(About this exercise):
Return only the line that contains "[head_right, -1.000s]" and each line after it, through the last line of the data below, copied exactly.

(Task inputs):
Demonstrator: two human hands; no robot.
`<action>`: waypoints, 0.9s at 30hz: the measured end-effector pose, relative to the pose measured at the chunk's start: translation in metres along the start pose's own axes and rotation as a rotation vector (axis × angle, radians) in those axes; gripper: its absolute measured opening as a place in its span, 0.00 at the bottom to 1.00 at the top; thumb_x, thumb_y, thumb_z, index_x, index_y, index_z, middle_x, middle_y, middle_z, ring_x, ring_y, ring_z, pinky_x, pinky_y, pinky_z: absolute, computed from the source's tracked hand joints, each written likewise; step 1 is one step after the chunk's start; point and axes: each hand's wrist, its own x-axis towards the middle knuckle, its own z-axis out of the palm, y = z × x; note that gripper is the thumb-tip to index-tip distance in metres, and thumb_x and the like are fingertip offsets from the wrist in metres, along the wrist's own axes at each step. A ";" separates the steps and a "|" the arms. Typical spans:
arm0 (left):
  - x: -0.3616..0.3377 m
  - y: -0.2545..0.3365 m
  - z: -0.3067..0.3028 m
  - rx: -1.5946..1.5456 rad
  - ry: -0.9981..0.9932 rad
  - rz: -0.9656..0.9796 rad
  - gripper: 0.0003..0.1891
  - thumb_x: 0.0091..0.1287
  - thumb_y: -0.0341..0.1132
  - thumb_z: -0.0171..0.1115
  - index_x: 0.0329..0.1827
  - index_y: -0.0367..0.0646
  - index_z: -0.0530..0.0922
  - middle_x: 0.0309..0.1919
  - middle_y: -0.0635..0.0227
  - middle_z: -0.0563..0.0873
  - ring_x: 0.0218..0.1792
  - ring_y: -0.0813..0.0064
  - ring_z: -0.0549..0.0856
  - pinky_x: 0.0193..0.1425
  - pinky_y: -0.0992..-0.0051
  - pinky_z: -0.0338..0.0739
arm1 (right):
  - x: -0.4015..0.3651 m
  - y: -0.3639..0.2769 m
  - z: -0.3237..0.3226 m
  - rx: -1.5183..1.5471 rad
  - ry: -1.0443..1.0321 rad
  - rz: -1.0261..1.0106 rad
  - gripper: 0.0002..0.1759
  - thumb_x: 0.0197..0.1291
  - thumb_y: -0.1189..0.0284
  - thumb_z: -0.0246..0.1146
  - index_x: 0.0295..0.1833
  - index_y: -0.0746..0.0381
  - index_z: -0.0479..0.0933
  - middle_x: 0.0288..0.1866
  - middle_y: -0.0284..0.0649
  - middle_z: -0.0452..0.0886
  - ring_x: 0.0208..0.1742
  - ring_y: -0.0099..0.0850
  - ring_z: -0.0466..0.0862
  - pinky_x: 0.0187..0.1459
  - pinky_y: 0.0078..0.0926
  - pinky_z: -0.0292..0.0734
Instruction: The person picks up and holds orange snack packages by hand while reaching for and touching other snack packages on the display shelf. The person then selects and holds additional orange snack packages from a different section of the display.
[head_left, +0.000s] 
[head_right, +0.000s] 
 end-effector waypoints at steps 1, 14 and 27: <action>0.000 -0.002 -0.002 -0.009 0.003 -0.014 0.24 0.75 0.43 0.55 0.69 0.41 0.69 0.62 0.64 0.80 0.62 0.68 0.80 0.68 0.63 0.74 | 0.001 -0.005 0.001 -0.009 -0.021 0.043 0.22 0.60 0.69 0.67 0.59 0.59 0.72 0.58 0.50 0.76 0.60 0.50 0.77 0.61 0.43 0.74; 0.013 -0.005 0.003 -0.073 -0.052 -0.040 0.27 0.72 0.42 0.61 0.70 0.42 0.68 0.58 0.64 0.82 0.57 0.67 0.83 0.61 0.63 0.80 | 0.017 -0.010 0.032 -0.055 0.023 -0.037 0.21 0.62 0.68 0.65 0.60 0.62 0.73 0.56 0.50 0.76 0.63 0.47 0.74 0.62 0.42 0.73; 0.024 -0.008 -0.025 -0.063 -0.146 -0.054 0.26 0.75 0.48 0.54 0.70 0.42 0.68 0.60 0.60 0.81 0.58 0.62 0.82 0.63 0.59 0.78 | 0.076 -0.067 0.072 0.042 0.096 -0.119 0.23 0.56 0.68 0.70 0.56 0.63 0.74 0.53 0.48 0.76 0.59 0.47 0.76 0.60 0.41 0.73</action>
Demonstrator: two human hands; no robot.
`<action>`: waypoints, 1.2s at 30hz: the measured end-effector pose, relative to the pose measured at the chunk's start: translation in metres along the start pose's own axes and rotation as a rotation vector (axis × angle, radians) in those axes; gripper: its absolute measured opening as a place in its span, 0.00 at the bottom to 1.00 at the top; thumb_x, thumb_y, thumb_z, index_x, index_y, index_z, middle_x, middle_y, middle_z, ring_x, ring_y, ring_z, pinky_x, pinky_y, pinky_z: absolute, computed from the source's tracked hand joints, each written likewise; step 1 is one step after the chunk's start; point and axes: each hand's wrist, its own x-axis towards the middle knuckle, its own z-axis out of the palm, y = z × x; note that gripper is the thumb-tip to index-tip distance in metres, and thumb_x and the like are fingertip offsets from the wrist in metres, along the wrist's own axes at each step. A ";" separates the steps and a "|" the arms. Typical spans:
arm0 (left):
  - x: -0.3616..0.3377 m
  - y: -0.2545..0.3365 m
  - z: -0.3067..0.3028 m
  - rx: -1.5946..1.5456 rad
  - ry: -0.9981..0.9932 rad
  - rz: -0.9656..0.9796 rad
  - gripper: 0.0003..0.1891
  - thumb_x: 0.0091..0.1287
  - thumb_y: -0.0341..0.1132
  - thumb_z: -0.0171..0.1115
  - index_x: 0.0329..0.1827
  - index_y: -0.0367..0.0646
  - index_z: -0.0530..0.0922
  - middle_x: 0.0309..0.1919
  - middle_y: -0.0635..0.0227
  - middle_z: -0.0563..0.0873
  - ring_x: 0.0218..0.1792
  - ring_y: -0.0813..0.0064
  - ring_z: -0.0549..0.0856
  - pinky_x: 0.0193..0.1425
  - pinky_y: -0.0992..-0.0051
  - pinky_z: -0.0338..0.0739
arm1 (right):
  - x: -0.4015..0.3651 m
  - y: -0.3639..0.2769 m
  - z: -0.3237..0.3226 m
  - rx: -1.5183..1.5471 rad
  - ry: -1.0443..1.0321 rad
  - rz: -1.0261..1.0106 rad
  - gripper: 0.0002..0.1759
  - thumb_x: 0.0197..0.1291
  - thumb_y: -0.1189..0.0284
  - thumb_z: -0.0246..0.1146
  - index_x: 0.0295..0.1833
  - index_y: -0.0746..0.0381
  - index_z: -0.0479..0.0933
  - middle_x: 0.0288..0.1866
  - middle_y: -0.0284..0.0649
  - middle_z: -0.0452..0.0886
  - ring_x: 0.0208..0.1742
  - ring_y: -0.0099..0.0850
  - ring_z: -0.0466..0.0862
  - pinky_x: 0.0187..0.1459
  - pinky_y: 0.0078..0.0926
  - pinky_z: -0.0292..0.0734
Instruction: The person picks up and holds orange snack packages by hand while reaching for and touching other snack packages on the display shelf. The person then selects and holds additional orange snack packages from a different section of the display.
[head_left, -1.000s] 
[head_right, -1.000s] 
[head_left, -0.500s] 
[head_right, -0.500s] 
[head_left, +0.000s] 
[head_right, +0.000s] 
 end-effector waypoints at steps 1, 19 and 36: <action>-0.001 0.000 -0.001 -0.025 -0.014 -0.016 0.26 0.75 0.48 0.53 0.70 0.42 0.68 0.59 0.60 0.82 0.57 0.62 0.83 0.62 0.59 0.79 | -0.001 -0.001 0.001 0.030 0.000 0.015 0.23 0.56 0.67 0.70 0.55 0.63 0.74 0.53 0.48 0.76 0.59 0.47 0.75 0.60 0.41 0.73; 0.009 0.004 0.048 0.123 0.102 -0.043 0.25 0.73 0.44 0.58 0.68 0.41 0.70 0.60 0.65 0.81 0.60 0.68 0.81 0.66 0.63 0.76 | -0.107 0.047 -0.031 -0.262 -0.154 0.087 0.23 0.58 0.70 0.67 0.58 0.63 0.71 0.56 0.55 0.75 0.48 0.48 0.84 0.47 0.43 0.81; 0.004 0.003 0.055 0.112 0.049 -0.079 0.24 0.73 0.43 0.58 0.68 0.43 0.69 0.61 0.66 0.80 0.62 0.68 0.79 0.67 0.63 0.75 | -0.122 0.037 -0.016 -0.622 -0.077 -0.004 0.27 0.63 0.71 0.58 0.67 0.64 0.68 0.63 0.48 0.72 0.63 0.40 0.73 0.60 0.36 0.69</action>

(Answer section):
[head_right, -1.000s] 
[head_left, -0.500s] 
[head_right, -0.500s] 
[head_left, +0.000s] 
[head_right, +0.000s] 
 end-effector waypoints at steps 1, 19 and 36: <action>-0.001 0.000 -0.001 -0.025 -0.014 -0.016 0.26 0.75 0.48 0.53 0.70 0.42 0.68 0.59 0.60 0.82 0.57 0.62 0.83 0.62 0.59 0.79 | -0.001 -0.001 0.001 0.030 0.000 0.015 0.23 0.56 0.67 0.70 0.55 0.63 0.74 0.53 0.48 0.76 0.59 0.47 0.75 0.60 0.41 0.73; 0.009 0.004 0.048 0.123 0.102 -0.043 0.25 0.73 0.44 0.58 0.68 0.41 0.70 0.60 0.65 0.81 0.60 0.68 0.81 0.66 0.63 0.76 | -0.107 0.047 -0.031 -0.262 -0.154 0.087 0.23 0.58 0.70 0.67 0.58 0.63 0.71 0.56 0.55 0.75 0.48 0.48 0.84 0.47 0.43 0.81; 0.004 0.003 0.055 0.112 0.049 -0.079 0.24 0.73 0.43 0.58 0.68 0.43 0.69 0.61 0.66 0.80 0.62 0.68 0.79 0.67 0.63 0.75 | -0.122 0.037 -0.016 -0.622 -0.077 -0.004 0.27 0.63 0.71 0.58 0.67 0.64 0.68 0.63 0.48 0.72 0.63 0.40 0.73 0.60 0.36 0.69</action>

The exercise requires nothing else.